> EXERCISE MATERIALS:
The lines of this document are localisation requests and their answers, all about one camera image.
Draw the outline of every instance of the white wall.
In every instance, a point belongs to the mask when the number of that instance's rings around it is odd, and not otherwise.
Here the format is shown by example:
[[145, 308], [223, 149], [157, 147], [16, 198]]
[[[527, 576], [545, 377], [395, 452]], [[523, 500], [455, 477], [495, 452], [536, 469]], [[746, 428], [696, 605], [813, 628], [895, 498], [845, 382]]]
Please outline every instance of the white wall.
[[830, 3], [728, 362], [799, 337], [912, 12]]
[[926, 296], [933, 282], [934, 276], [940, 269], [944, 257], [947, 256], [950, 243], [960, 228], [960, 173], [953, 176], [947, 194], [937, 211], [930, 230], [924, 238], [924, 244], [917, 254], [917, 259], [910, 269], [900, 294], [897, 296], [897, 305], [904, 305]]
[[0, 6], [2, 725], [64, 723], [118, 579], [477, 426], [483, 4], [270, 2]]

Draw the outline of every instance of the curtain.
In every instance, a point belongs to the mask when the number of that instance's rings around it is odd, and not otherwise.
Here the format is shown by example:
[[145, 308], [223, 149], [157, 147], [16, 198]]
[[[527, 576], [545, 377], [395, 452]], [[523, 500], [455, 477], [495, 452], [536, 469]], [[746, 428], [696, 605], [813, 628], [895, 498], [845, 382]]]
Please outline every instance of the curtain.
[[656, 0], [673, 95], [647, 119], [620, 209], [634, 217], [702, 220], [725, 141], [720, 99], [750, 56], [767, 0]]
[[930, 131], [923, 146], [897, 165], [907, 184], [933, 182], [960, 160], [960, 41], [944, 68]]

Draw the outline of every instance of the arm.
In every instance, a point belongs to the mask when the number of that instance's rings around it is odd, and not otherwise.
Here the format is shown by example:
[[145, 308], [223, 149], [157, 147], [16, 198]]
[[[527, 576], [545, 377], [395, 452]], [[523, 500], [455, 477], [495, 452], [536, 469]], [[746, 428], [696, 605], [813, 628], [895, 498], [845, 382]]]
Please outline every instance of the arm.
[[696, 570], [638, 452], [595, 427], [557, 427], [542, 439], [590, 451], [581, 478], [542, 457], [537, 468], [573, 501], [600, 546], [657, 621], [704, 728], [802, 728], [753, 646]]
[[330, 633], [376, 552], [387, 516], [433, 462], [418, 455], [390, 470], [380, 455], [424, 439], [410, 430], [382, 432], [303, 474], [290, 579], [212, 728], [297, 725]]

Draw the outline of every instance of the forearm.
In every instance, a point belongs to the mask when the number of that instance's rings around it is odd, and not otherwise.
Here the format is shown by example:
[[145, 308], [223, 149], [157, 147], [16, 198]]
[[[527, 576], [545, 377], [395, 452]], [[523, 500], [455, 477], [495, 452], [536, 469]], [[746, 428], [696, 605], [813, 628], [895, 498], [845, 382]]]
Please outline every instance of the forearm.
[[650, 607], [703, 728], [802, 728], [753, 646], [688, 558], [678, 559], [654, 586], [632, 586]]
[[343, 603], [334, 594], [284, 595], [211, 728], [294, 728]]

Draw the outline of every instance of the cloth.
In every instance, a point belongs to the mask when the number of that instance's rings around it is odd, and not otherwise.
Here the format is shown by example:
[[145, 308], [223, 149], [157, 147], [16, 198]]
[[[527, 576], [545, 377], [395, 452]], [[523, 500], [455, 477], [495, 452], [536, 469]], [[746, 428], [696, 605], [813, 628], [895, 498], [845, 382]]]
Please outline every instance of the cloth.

> DESCRIPTION OF THE TASK:
Return each full line of the entries that contains the word "cloth".

> OUTPUT FOR THIS TASK:
Draw the outline of every instance of the cloth.
Please outline every instance of the cloth.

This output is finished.